- Kerncentrales:
- Bestaande (of gesloten) kernenergiecentrales
- Transporten:
- (gevolgen van) het vervoer van radioactief materiaal (incl. afval)
Transporten Noordzee risicovol
Greenpeace publiceert een rapport waaruit blijkt dat de transporten met kernbrandstof (o.a. die uit Dodewaard) over het Kanaal naar de opwerkingsfabriek in Sellafield zeer risicovol zijn. Volgens het rapport gaan die transporten soms mee met gewone veerboten die daarvoor geen speciale voorzieningen of gespecialiseerd personeel hebben. Ook worden door de havenautoriteiten de brandweer en politie niet gewaarschuwd.

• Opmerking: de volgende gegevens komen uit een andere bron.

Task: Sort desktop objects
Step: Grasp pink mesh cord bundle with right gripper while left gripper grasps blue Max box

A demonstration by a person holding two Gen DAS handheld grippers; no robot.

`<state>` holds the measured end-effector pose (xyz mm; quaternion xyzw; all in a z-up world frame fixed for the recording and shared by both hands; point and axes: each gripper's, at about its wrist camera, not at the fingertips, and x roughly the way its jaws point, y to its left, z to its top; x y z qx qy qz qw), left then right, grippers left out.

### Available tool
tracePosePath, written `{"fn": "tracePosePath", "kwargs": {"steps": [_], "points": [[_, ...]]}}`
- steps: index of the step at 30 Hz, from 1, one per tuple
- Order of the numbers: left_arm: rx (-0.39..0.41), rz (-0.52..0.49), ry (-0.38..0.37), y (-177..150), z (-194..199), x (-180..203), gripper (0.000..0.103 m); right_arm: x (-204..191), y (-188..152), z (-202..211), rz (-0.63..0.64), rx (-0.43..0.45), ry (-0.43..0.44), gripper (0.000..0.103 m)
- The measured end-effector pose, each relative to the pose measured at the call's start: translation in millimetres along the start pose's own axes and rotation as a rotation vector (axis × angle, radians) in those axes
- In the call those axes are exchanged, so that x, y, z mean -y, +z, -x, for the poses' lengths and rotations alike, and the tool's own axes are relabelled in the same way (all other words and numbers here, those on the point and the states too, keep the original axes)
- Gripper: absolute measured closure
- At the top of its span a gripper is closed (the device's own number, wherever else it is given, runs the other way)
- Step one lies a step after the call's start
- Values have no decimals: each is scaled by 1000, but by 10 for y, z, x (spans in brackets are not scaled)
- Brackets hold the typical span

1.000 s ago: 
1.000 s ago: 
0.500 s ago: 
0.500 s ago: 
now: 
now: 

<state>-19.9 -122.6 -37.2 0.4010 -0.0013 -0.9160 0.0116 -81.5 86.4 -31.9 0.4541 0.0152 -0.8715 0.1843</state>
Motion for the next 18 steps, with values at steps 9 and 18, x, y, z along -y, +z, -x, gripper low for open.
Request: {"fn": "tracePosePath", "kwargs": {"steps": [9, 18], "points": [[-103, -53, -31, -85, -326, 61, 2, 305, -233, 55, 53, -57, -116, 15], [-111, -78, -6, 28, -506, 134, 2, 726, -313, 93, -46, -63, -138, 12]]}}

Dodewaard-transport staat klaar
De FNV krijgt van de milieuminister (Alders) te horen dat een bij de KEMA gereed staand transport met kernbrandstof bestemd voor Sellafield uitgesteld zal worden. Het transport met kernbrandstof uit Dodewaard zal, zo is de bedoeling per trein naar Duinkerken gaan en vandaar per boot naar de opwerkingsfabriek in Sellafield. Omdat er echter steeds meer kritiek op de gevaren van die transporten komt, wil de minister eerst onderzoeken of het niet mogelijk is dat de overtocht gaat met een speciaal voor dat doel beveiligd schip. De FNV heeft gedreigd het transport te gaan boycotten. Op 9 december geeft minister Alders toestemming de transporten te hervatten; hij ziet geen aanleiding te transporten te verbieden.
Transport via België opnieuw uitgesteld
Na voor de vierde keer te zijn uitgesteld, stelt de Belgische minister van Binnenlandse Zaken Tobback, nu dat de transporten met hoogradioactief afval van Dodewaard naar de opwerkingsfabriek in Engeland, in het vervolg maar per trein moeten. De transporten gaan, zeer tot ongenoegen van de Belgische autoriteiten (en milieubeweging) over de weg via België naar Frankrijk. Ze worden steeds uitgesteld omdat de datum bekend gemaakt wordt en daardoor niet meer de veiligheid gegarandeerd kan worden. Burgemeesters zijn boos omdat zij van te voren niet op de hoogte worden gebracht van de datum en dus geen maatregelen kunnen nemen.
Opwerkingstransporten verboden door besmettingen
Nadat in eerste instantie minister De Boer (VROM) ontkent dat er ook sprake is van verhoogde straling op transportcontainers afkomstig uit Nederland, blijkt toch het tegendeel. Vervolgens verbiedt ze alle transporten met Nederlands kernafval naar de opwerkingsfabrieken in Sellafield en La Hague, totdat maatregelen zijn getroffen om de transporten beter te controleren. Uit onderzoek blijkt dat in 1993 bij 1 container uit Borssele en in 1995 bij 2 containers uit Dodewaard een verhoging boven de toelaatbare norm is geconstateerd. Volgens de minister hebben Dodewaard en Borssele haar onvoldoende geïnformeerd over de besmettingen en ze vindt dat een “ernstig gebrek.“ Als de minister de kerncentrales verplicht een lijst op te stellen van de incidenten, blijkt dat er in Borssele maar liefst 10 keer een besmetting heeft plaats gevonden in de afgelopen 10 jaar. Er komt een plicht voor de exploitanten om metingen boven de wettelijk toegestane norm te melden en de nieuwe VROM-minister Pronk staat eind december de transporten weer toe.
RvS: Transport vergunningen ongeldig
Nadat eind december ‘98 transporten naar de opwerkingsfabrieken weer zijn toegestaan, vraagt Dodewaard (eigenlijk vervoerder BNFL) onmiddellijk een vergunning aan voor transport via een Nederlandse haven. Minister Pronk maakt in februari 1999 al duidelijk dat er wat hem betreft geen haast is bij het afgeven van de vergunning, maar geeft op 21 juli toch een vergunning af. De bestraalde splijtstof zal in de haven van Vlissingen worden overgeslagen op een schip dat het naar Sellafield zal brengen. Maar op 29 november vernietigd de Raad van State de transportvergunning naar Sellafield, en ook die van de HFR-brandstof naar de COVRA.